I got the chance to see Black Panther for the first time two weeks ago. I spent months following production, discussing fan theories with friends and even buying a shirt for the premiere (yes, I was one of those fans). But as the release date got closer I was asked a very rational question: “What if the movie just doesn’t live up to the hype?”
This was a fair question: Black Panther was anticipated beyond measure, and overhyping can lead to disappointment, a fear of speaking out or unwarranted value. So, after seeing the movie, finishing my popcorn, and thinking long and hard about it, I asked myself: is Black Panther worth all the hype?
The short answer: yes. The long answer: as a superhero sci-fi movie and the center of a social movement, I think it deserves every ounce of attention it’s getting.
Because I’m a nerdy English major I’ve taken my fair share of science fiction classes, and good science fiction is always described as “exploring the human condition and how groups of people react to changes in science, technology and their environment.” In short, no matter how outlandish the situations may seem, the following issues are very real and very current. Black Panther brings up just those sorts of current issues.
Wakanda, the fictional country the movie takes place in, has a large deposit of a powerful alien metal called vibranium. The Wakandans have used it to radically advance their technology, but they trust the world so little that they’ve hid their advancements for centuries.
Because we’re in a time where xenophobia and borders are on everybody’s minds, the movie’s question of “should we isolate ourselves, or help those in need?” feels very relevant in today’s society. Most of the characters have their own opinion on the matter and everyone gets a chance to say why, so in a way it has a political discussion stretched through the run time.
The topic of race was expected in this movie, but the movie’s approach is swift and raw. Without going into spoilers, the movie addresses the effects of colonization and racism in ways that range from concise statements to moves so subtle you don’t notice them until after the movie. Several characters are personally affected by this and their resulting beliefs are extreme but completely understandable.
Keep in mind this all takes place in an African nation where colonialism is completely absent. Black Panther is about Afrofuturism — science fiction heavily influenced by African culture – so it shows you how an African country could’ve evolved if left undisturbed. This means every scene in Wakanda is filled with art, architecture and culture rooted in the regions Wakanda is based. Not only is it a far cry from the shanty towns we associate with Africa, but it shows just how powerful they could’ve been.

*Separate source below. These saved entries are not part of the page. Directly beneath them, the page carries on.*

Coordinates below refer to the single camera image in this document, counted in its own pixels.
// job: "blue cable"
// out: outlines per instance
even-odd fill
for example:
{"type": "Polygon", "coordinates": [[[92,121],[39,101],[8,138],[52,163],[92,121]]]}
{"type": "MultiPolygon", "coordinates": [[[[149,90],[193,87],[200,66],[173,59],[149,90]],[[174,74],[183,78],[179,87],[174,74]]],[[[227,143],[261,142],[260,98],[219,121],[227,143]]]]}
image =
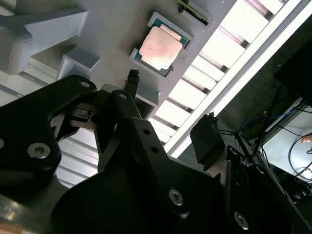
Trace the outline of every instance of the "blue cable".
{"type": "MultiPolygon", "coordinates": [[[[293,112],[296,111],[296,108],[297,108],[297,107],[295,107],[293,110],[291,110],[291,111],[288,112],[288,113],[281,114],[281,115],[277,115],[277,116],[272,116],[271,118],[279,118],[279,117],[281,117],[281,116],[290,115],[290,114],[292,114],[293,112]]],[[[253,118],[250,118],[250,119],[246,120],[246,121],[243,123],[243,125],[241,126],[240,130],[242,130],[249,122],[251,122],[251,121],[253,121],[253,120],[256,120],[256,119],[263,118],[263,117],[265,117],[265,115],[264,115],[264,116],[256,116],[256,117],[253,117],[253,118]]]]}

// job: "screw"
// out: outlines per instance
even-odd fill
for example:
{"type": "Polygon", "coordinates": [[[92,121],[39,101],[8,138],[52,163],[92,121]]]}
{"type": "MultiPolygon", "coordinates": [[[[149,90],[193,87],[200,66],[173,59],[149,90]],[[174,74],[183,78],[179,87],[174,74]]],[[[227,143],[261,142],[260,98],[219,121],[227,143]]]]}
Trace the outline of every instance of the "screw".
{"type": "Polygon", "coordinates": [[[238,153],[235,151],[235,149],[233,149],[232,147],[230,148],[230,151],[235,154],[235,155],[238,155],[238,153]]]}
{"type": "Polygon", "coordinates": [[[182,194],[178,190],[171,189],[169,191],[169,198],[176,206],[182,206],[183,197],[182,197],[182,194]]]}
{"type": "Polygon", "coordinates": [[[4,140],[0,138],[0,149],[2,149],[3,147],[4,147],[4,140]]]}
{"type": "Polygon", "coordinates": [[[81,84],[82,86],[84,86],[84,87],[87,87],[87,88],[90,87],[90,84],[87,83],[87,82],[84,82],[84,81],[80,82],[80,84],[81,84]]]}
{"type": "Polygon", "coordinates": [[[121,98],[123,98],[123,99],[127,99],[127,96],[124,95],[124,94],[119,94],[119,96],[120,96],[121,98]]]}
{"type": "Polygon", "coordinates": [[[32,158],[44,159],[49,156],[51,149],[44,143],[34,143],[27,149],[27,153],[32,158]]]}
{"type": "Polygon", "coordinates": [[[234,213],[234,218],[235,218],[235,221],[238,223],[238,225],[239,225],[243,230],[248,230],[248,229],[249,229],[247,220],[246,220],[245,217],[242,216],[239,212],[235,211],[235,213],[234,213]]]}

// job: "cable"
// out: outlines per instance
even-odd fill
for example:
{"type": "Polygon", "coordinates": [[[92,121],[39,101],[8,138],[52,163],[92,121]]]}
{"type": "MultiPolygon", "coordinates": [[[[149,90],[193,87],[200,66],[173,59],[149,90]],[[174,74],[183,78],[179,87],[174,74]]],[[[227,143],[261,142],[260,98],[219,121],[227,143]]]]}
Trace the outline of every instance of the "cable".
{"type": "MultiPolygon", "coordinates": [[[[297,109],[293,109],[293,110],[291,110],[291,111],[288,112],[288,113],[280,114],[280,115],[276,115],[276,116],[272,116],[272,117],[270,117],[270,118],[279,118],[279,117],[281,117],[281,116],[287,116],[287,115],[292,114],[292,113],[295,112],[296,110],[297,110],[297,109]]],[[[247,121],[245,121],[245,122],[243,123],[243,125],[242,125],[241,128],[240,128],[240,130],[242,130],[244,127],[246,127],[246,125],[247,125],[249,122],[251,122],[251,121],[253,121],[253,120],[255,120],[255,119],[265,118],[266,116],[267,116],[267,114],[265,114],[264,116],[256,116],[256,117],[253,117],[253,118],[248,119],[247,121]]]]}
{"type": "Polygon", "coordinates": [[[294,133],[294,132],[292,132],[291,130],[289,130],[289,129],[287,129],[287,128],[284,128],[284,127],[282,127],[282,126],[279,126],[279,125],[275,125],[276,127],[279,127],[279,128],[282,128],[282,129],[284,129],[284,130],[286,130],[287,132],[290,132],[290,133],[292,133],[292,134],[294,134],[294,135],[296,135],[296,136],[298,136],[298,137],[304,137],[303,135],[299,135],[299,134],[297,134],[297,133],[294,133]]]}
{"type": "Polygon", "coordinates": [[[299,108],[297,108],[296,110],[312,114],[312,111],[306,111],[306,110],[302,110],[302,109],[299,109],[299,108]]]}
{"type": "Polygon", "coordinates": [[[304,135],[304,136],[299,137],[297,140],[295,140],[295,141],[293,142],[291,148],[290,148],[289,151],[288,151],[288,162],[289,162],[291,168],[293,169],[293,171],[296,172],[295,177],[301,176],[302,178],[304,178],[304,179],[306,179],[306,180],[308,180],[308,181],[312,181],[312,179],[308,179],[308,178],[302,176],[301,174],[304,173],[304,172],[312,165],[312,161],[311,161],[302,171],[298,172],[298,171],[293,167],[293,164],[292,164],[292,161],[291,161],[291,156],[292,156],[292,150],[293,150],[293,147],[295,146],[295,144],[296,144],[299,140],[301,140],[303,137],[307,137],[307,136],[310,136],[310,135],[312,135],[312,133],[309,133],[309,134],[306,134],[306,135],[304,135]]]}
{"type": "Polygon", "coordinates": [[[265,123],[264,123],[264,126],[263,126],[263,130],[262,130],[262,133],[261,133],[261,135],[260,135],[259,142],[257,142],[257,144],[256,144],[256,146],[255,146],[255,148],[254,148],[254,151],[253,151],[253,157],[255,157],[255,155],[256,155],[256,153],[257,153],[257,151],[258,151],[258,149],[259,149],[260,143],[261,143],[261,141],[263,140],[263,137],[264,137],[264,135],[265,135],[265,130],[267,129],[267,127],[268,127],[268,125],[269,125],[269,120],[270,120],[270,118],[271,118],[271,114],[272,114],[272,111],[273,111],[273,109],[274,109],[274,106],[276,105],[278,96],[279,96],[279,94],[280,94],[280,92],[281,92],[281,88],[282,88],[282,84],[281,84],[281,85],[279,86],[279,88],[277,89],[276,94],[275,94],[274,99],[273,99],[273,102],[272,102],[272,104],[271,104],[271,106],[270,106],[270,108],[269,108],[269,110],[268,110],[268,115],[267,115],[267,117],[266,117],[266,120],[265,120],[265,123]]]}

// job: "hole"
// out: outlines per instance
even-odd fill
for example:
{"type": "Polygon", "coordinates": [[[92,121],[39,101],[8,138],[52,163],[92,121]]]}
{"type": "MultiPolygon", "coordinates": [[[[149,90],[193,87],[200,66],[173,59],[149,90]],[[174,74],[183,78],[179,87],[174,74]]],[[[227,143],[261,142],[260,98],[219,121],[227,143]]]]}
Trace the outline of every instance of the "hole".
{"type": "Polygon", "coordinates": [[[100,121],[101,121],[101,116],[100,116],[100,115],[94,115],[94,116],[91,117],[91,121],[92,121],[93,123],[100,123],[100,121]]]}
{"type": "Polygon", "coordinates": [[[90,87],[90,84],[87,83],[87,82],[85,82],[85,81],[80,82],[80,84],[81,84],[82,86],[84,86],[84,87],[87,87],[87,88],[90,87]]]}
{"type": "Polygon", "coordinates": [[[121,97],[121,98],[123,98],[123,99],[127,99],[127,96],[124,95],[124,94],[122,94],[122,93],[119,94],[119,97],[121,97]]]}
{"type": "Polygon", "coordinates": [[[157,147],[155,147],[155,146],[152,146],[151,147],[151,150],[154,152],[154,153],[158,153],[159,152],[159,149],[157,148],[157,147]]]}
{"type": "Polygon", "coordinates": [[[178,195],[177,193],[172,194],[172,196],[174,197],[174,199],[175,199],[176,201],[179,201],[179,200],[180,200],[180,197],[179,197],[179,195],[178,195]]]}
{"type": "Polygon", "coordinates": [[[43,147],[38,146],[38,147],[35,148],[35,152],[36,152],[36,153],[43,154],[45,151],[44,151],[44,148],[43,148],[43,147]]]}
{"type": "Polygon", "coordinates": [[[148,129],[146,129],[146,128],[143,129],[143,132],[144,132],[146,135],[151,134],[150,130],[148,130],[148,129]]]}

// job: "white panel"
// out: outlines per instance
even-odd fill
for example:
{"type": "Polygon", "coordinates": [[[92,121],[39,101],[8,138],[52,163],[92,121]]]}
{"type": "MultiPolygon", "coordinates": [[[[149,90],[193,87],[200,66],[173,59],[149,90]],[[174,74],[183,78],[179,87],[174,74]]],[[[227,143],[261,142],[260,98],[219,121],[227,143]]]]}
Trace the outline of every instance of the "white panel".
{"type": "Polygon", "coordinates": [[[201,56],[197,56],[192,62],[192,65],[216,81],[221,80],[224,76],[224,72],[213,66],[201,56]]]}
{"type": "Polygon", "coordinates": [[[150,118],[149,119],[150,123],[152,124],[152,126],[154,127],[154,129],[158,129],[160,130],[161,132],[169,135],[169,136],[173,136],[175,133],[176,133],[176,130],[168,127],[167,125],[153,119],[153,118],[150,118]]]}
{"type": "Polygon", "coordinates": [[[240,35],[247,42],[252,43],[267,24],[268,20],[247,2],[237,0],[220,26],[229,33],[240,35]]]}
{"type": "Polygon", "coordinates": [[[97,143],[96,143],[96,138],[94,136],[94,133],[88,130],[80,128],[80,130],[71,137],[87,145],[90,145],[94,148],[97,148],[97,143]]]}
{"type": "Polygon", "coordinates": [[[269,11],[274,15],[282,8],[283,3],[281,0],[258,0],[262,5],[264,5],[269,11]]]}
{"type": "Polygon", "coordinates": [[[171,91],[169,97],[194,110],[206,97],[206,94],[181,79],[171,91]]]}
{"type": "Polygon", "coordinates": [[[201,52],[218,64],[230,68],[244,51],[242,46],[220,30],[216,30],[201,52]]]}
{"type": "Polygon", "coordinates": [[[68,168],[72,171],[78,172],[84,176],[90,177],[95,175],[98,170],[94,167],[88,166],[82,162],[79,162],[73,158],[70,158],[65,154],[62,154],[62,159],[59,163],[60,166],[68,168]]]}
{"type": "Polygon", "coordinates": [[[30,80],[24,79],[19,75],[10,76],[1,71],[0,71],[0,84],[23,95],[30,94],[42,88],[42,86],[34,82],[31,82],[30,80]]]}
{"type": "Polygon", "coordinates": [[[56,174],[59,179],[75,185],[85,180],[85,178],[80,177],[74,173],[68,172],[59,167],[57,168],[56,174]]]}
{"type": "Polygon", "coordinates": [[[170,140],[170,136],[168,136],[167,134],[155,129],[155,132],[159,138],[159,140],[161,140],[162,142],[167,143],[170,140]]]}
{"type": "Polygon", "coordinates": [[[58,145],[63,152],[74,155],[84,161],[88,161],[95,166],[98,165],[98,154],[96,152],[78,145],[68,139],[61,141],[58,145]]]}
{"type": "Polygon", "coordinates": [[[216,85],[216,81],[214,79],[211,79],[209,76],[202,73],[192,65],[186,70],[184,76],[209,90],[212,90],[216,85]]]}
{"type": "Polygon", "coordinates": [[[18,97],[7,94],[6,92],[0,90],[0,106],[4,106],[12,101],[15,101],[18,97]]]}
{"type": "Polygon", "coordinates": [[[177,127],[181,127],[190,113],[168,101],[164,101],[155,115],[177,127]]]}

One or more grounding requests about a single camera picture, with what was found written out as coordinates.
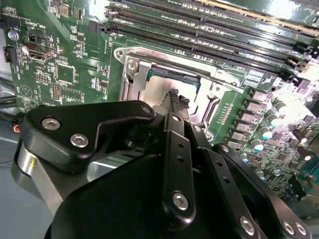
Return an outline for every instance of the red wire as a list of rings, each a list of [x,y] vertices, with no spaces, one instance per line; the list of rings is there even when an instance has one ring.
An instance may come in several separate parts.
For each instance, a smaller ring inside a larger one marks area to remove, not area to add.
[[[18,124],[15,124],[13,126],[13,131],[16,132],[16,133],[20,133],[20,128],[19,128],[19,125]]]

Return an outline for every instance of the usb port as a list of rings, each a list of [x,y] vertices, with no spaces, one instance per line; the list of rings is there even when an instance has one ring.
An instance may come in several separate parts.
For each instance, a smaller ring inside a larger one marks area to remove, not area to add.
[[[45,46],[37,46],[32,50],[29,50],[30,58],[38,61],[47,61],[54,57],[55,50],[53,48],[45,47]]]

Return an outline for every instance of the motherboard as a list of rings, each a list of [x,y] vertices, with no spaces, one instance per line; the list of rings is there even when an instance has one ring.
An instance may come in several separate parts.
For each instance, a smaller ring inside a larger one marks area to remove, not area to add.
[[[319,0],[2,0],[1,26],[21,112],[175,88],[276,194],[318,191]]]

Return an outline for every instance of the integrated circuit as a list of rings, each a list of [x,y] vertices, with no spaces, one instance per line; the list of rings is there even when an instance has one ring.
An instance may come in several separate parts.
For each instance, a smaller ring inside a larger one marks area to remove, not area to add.
[[[258,103],[257,101],[253,101],[253,100],[247,100],[246,104],[245,104],[245,108],[248,111],[252,111],[254,113],[257,113],[260,109],[260,103]]]
[[[71,7],[68,5],[59,5],[60,16],[70,17],[71,16]]]

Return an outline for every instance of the screw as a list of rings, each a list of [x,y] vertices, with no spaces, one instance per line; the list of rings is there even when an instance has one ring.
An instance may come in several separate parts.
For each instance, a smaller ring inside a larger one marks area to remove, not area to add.
[[[42,120],[42,126],[48,130],[56,130],[61,127],[61,124],[57,119],[46,118]]]
[[[151,112],[150,109],[145,107],[145,106],[142,107],[142,110],[145,111],[146,113],[150,113]]]
[[[296,224],[296,226],[297,226],[297,228],[298,228],[298,231],[299,231],[302,235],[304,235],[304,236],[307,235],[307,232],[306,232],[305,228],[304,228],[303,226],[301,226],[300,223],[295,222],[295,224]]]
[[[211,132],[207,131],[206,138],[207,138],[208,142],[211,142],[214,139],[214,135]]]
[[[185,211],[188,208],[188,200],[182,193],[174,193],[173,202],[175,206],[182,211]]]
[[[178,118],[177,116],[173,116],[173,119],[174,119],[175,121],[179,121],[179,118]]]
[[[241,227],[245,230],[245,232],[247,232],[248,235],[253,236],[255,234],[255,229],[247,218],[241,216],[239,222]]]
[[[132,72],[135,72],[135,71],[137,71],[137,69],[138,69],[138,64],[137,64],[135,61],[133,61],[133,60],[129,60],[129,61],[128,61],[128,68],[129,68]]]
[[[117,51],[116,52],[116,56],[121,59],[122,56],[123,56],[123,52],[122,51]]]
[[[280,169],[275,169],[275,170],[273,171],[273,174],[274,174],[274,176],[279,177],[279,176],[281,175]]]
[[[18,41],[19,40],[19,34],[14,31],[14,30],[10,30],[8,32],[8,37],[12,40],[12,41]]]
[[[71,136],[70,142],[73,146],[78,148],[85,148],[89,144],[88,138],[80,133],[76,133]]]
[[[197,125],[194,125],[194,129],[195,129],[197,132],[201,132],[200,127],[198,127]]]
[[[286,229],[286,231],[291,234],[291,235],[294,235],[295,234],[295,230],[293,229],[292,226],[290,226],[289,223],[287,223],[286,221],[283,221],[283,224],[284,224],[284,227]]]
[[[229,152],[229,149],[227,148],[227,146],[225,146],[225,145],[222,145],[221,146],[221,148],[226,152],[226,153],[228,153]]]

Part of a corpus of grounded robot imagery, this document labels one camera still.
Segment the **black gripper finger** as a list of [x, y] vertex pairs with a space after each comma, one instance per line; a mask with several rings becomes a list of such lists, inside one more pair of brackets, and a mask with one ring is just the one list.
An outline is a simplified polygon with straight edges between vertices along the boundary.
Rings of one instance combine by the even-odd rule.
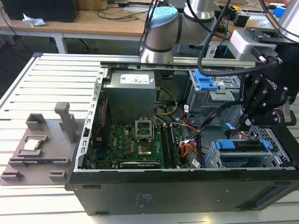
[[266, 114], [258, 114], [249, 118], [249, 122], [253, 126], [274, 126], [281, 123], [282, 111], [274, 109]]
[[241, 116], [236, 125], [238, 131], [247, 131], [249, 126], [255, 125], [261, 112], [268, 90], [263, 76], [247, 74], [241, 78], [240, 99]]

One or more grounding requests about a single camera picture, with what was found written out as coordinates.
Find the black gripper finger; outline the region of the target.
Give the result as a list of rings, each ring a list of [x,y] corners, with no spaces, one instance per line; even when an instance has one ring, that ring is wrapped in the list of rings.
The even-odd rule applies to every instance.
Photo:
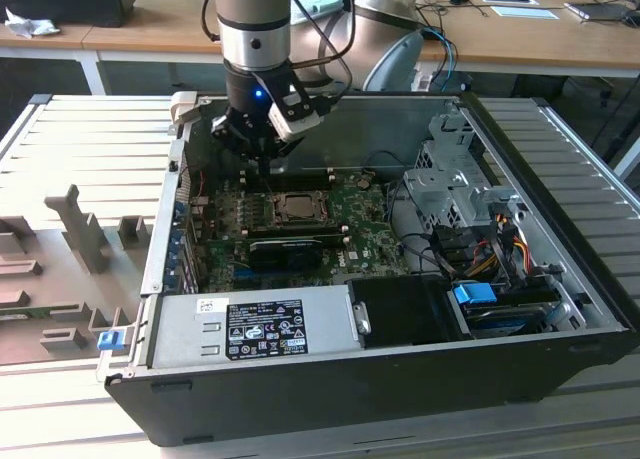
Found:
[[[270,140],[264,150],[264,176],[281,173],[286,165],[286,158],[300,144],[301,139],[290,142]]]
[[[227,109],[212,122],[214,139],[245,162],[252,162],[258,174],[265,176],[265,130],[249,113]]]

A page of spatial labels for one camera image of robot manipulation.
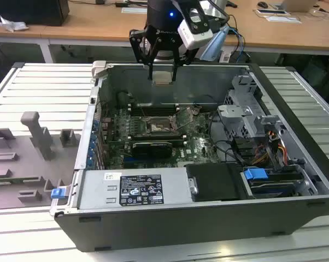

This all goes back to what makes the movie special: representation. Hollywood has a history of rarely showing people of color in movies, and it’s even rarer that the representation is positive. African-Americans almost always play the role of a slave, victim, criminal or side-character, and in superhero movies the black heroes are either sidekicks or the stars of an all around bad film (fight me, Blade fans).
In Black Panther, not only is the protagonist a black superhero, but most of the compelling cast of supporting actors is also black. Half of Wakanda’s warriors are women and even their lead inventor is a teenage prodigy and one of the best characters in the entire movie. It not only shows young black children superheroes can look like them, but they don’t even need superpowers to be special. That alone is reason for millions of people to be excited for the Black Panther movie.
Black Panther isn’t a lecture: it’s poignant, sure, but in the end it’s an action movie about a dignitary in a metal cat suit who beats people up for stealing. What I’m saying it it’s a chance for a marginalized group to see themselves in a positive, powerful light that appreciates the beauty of who they are and where they came from. You won’t be sorry for watching it, I promise you.